加害の引き受けと陥没のエレガンス               

 

 

労働

 アートと呼ばれるものの輪郭がすっかり曖昧となった現在、絵画と彫刻はそのモダニスティックな形式を依然として維持し、「芸術の場所」を確保しているかに見える。彫刻というオーソドックスなジャンルからスタートした藤井健仁は、その「芸術の場所」が排除してきた様式であるお面と人形を、自身の制作の中心に据えてきた。

 お面とは、顔面に装着することで何者かになり代わるアイテムであり、人形は小さな人型に何者かが託されたものである。いずれも代替物としての役割を果たすがゆえに、何の役割を果たさずとも「芸術の場所」を占めることのできる彫刻にはない通俗性や商業性を帯びることになる。

 藤井が言語ゲームとしての現代アートから距離を取り、積極的にその通俗性、商業性の中に沈潜したのは逆説的にも、「つくる」という行為の強度と、物と手の緊密な関係性を取り戻すためだった。そこで選ばれていた鉄という素材の圧倒的な抵抗感が、「つくる」ことをより過酷で過剰なものにしたのは間違いない。

 過酷な労働によって過剰につくること、それは現代社会において、人々が大なり小なり強制されていることだ。そこでは人は常にある種の「被害者」性の中に拘束されている。が、藤井が目指したのはそれとは反対に、現実の労働にも増して過酷で過剰な制作へと自らを追い込むことで、「加害者」たらんとすることだった。

 

 

鉄面皮

 鉄は暴力を象徴する。報復の私刑が許されないこの社会において、死刑は法=国家の判断に委ねられることになっている。しかし人は社会から押し付けられた「被害者」性に塗れて生きていても、いやむしろその位相を全身で受け止めているからこそ、「復讐してやる」という思いを一度ならず抱くものではないだろうか。その際の武器が銃なのか鈍器なのかは別にして、鉄であることは肝要である。

 鉄を叩きのめすことから、藤井の「彫刻刑 鉄面皮」シリーズは生まれた。モデルたちへのあり余る殺意は「制作の暴力性」に還元され、「刑」を下されたお面はそれぞれの人物の個別性、具体性を限界まで露呈させている。メディアを通して私たちが嫌と言うほど見てきた人々の、抽象化不可能な貌の圧力の凄まじさ。それは、藤井の労働に比例するものだろう。

 労働量と時間の集積が、「復讐してやる」という制御し難い感情をある時点で超えた時、お面は藤井の手を離れ、加害と被害の拮抗する境界面として自律する。

 

 

鉄少女

 鉄人形のシリーズにも、鉄という素材の持つ暴力性と、「つくる」ことの過剰さが通底している。「鉄面皮」と違うのは、鉄少女の顔が皆どれも一切の個別性、具体性を失っているということだ。

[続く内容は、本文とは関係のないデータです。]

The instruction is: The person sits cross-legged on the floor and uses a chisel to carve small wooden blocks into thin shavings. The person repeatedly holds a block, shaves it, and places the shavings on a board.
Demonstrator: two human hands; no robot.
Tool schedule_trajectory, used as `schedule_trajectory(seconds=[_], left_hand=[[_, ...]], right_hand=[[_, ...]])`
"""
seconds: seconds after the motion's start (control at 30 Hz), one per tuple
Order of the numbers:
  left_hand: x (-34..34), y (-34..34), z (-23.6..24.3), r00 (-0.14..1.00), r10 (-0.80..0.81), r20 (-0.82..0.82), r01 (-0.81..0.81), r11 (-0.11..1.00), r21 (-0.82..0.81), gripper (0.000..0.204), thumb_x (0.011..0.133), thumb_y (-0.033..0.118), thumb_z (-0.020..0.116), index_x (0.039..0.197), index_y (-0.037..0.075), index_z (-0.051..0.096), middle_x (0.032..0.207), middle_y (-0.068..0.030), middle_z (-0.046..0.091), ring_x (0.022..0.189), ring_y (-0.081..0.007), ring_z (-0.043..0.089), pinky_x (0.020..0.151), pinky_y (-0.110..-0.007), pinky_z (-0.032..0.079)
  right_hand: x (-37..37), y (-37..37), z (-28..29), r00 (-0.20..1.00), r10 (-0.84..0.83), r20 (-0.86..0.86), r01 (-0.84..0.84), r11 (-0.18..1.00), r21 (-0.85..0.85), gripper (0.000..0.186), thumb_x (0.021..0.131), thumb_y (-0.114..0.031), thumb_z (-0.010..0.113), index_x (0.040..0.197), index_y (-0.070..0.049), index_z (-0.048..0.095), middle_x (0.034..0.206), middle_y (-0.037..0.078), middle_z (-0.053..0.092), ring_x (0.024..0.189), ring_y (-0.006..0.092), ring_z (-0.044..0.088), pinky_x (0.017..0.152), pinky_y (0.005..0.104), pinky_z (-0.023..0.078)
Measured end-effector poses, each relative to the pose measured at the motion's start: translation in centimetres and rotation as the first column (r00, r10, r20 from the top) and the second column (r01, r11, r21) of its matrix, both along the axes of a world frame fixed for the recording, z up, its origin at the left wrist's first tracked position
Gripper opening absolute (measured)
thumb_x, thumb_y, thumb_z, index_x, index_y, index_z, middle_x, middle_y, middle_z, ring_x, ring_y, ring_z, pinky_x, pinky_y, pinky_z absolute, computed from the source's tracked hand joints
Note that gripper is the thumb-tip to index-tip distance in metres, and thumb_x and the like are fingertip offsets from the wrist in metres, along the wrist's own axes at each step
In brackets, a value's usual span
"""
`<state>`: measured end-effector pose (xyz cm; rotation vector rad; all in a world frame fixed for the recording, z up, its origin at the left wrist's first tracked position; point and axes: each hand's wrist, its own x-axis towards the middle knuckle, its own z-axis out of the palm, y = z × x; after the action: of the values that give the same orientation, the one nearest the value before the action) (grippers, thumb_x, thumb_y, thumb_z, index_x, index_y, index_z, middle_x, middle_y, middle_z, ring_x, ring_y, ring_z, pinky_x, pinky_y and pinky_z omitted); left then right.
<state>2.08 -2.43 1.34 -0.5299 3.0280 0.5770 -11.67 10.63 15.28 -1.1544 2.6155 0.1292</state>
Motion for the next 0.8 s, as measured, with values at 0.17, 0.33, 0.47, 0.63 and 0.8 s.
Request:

 大きく陥没した顔面と、反動のごとく膨れ上がった前頭部。顔の下半分は四角い板状となって反り返り、目鼻口はまるで冗談のように極限まで切り詰められている。

 顔の驚くべき抽象性に対し、体躯は極めて具象的だ。たとえば<<転校生>>シリーズ。なめらかで華奢な手足に、幼女を思わせる胴体。風に舞い上がる長い髪。セーラー服と、翻る短い襞スカート。基本的な造形には西洋人体彫刻のニュアンスを感じさせつつも、採択されている個々のモチーフの組み合せは、この国では、性的欲望の視線に晒されるある「かたち」の一典型と言っていいだろう。

 この、「圧倒的な量の性的視線を受け止める」という日本の少女の存在様式を象徴的に表しているのが、他でもない顔なのである。鉄少女の顔に個別性が欠けているのはそのためだ。鉄を叩く藤井の「制作の暴力性」と「視線の暴力性」は、ここに重ね合わされる。

 あらゆる暴力を受け止めて、少女の顔は陥没した。平たくなった顔に丸く穿たれた目の穴の奥から、彼女は世界を眺めている。ヘルメットのように膨らんだ頭蓋骨で、彼女は自らを防衛する。小さな突起と化した鼻と黒々と割けた口は、稚拙に象られた女性の性器だ。欲望する視線が最後に辿り着きたい場所が、一切隠されず顔面にあるという不意打ち。その裂け目の奥には、ペニスを噛み切る小さな歯が几帳面に並んでいる。異形の相貌は呪術的な仮面めいて、その下にあるものへの想像力を掻き立てるが、彼女に「素顔」はない。

 少女は微笑みながら軽やかに立っている。あるいは全力で自転車を漕いでいる。どんな視線に殴られ顔面を陥没させても、少女は微塵も傷ついていない。「被害者」性が、不穏なまでの自由と強靭さに反転する瞬間のエレガンスがここに刻印されている。